Nature Biomedical Engineering ( IF 26.8 ) Pub Date : 2024-12-17 , DOI: 10.1038/s41551-024-01290-8 Wei Qiu, Ayse B. Dincer, Joseph D. Janizek, Safiye Celik, Mikael J. Pittet, Kamila Naxerova, Su-In Lee
Clinical and biological information in large datasets of gene expression across cancers could be tapped with unsupervised deep learning.
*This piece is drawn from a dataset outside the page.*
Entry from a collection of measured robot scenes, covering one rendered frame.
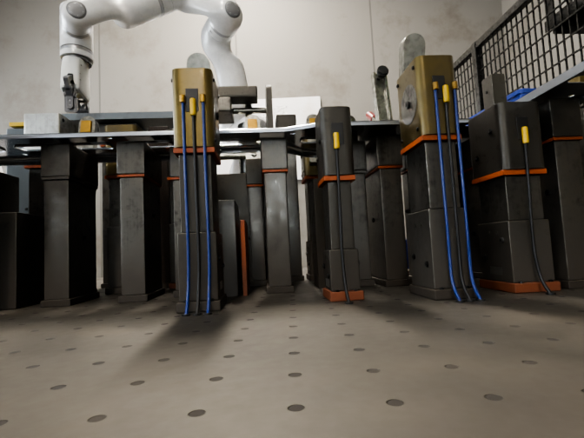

However, difficulties associated with biological interpretability and methodological robustness have made this impractical. Here we describe an unsupervised deep-learning framework for the generation of low-dimensional latent spaces for gene-expression data from 50,211 transcriptomes across 18 human cancers. The framework, which we named DeepProfile, outperformed dimensionality-reduction methods with respect to biological interpretability and allowed us to unveil that genes that are universally important in defining latent spaces across cancer types control immune cell activation, whereas cancer-type-specific genes and pathways define molecular disease subtypes. By linking latent variables in DeepProfile to secondary characteristics of tumours, we discovered that mutation burden is closely associated with the expression of cell-cycle-related genes, and that the activity of biological pathways for DNA-mismatch repair and MHC class II antigen presentation are consistently associated with patient survival. We also found that tumour-associated macrophages are a source of survival-correlated MHC class II transcripts. Unsupervised learning can facilitate the discovery of biological insight from gene-expression data.
中文翻译:
深入分析 18 种人类癌症的基因表达
跨癌症基因表达的大型数据集中的临床和生物学信息可以通过无监督深度学习来利用。然而,与生物学可解释性和方法稳健性相关的困难使这变得不切实际。在这里,我们描述了一个无监督的深度学习框架,用于为 18 种人类癌症的 50,211 个转录组的基因表达数据生成低维潜在空间。该框架被我们命名为 DeepProfile,在生物学可解释性方面优于降维方法,并使我们能够揭示在定义跨癌症类型的潜在空间方面具有普遍重要性的基因控制免疫细胞激活,而癌症类型特异性基因和通路定义分子疾病亚型。通过将 DeepProfile 中的潜在变量与肿瘤的次要特征联系起来,我们发现突变负荷与细胞周期相关基因的表达密切相关,并且 DNA 错配修复和 MHC II 类抗原呈递的生物途径活性始终与患者生存相关。我们还发现肿瘤相关巨噬细胞是生存相关 MHC II 类转录本的来源。无监督学习可以促进从基因表达数据中发现生物学见解。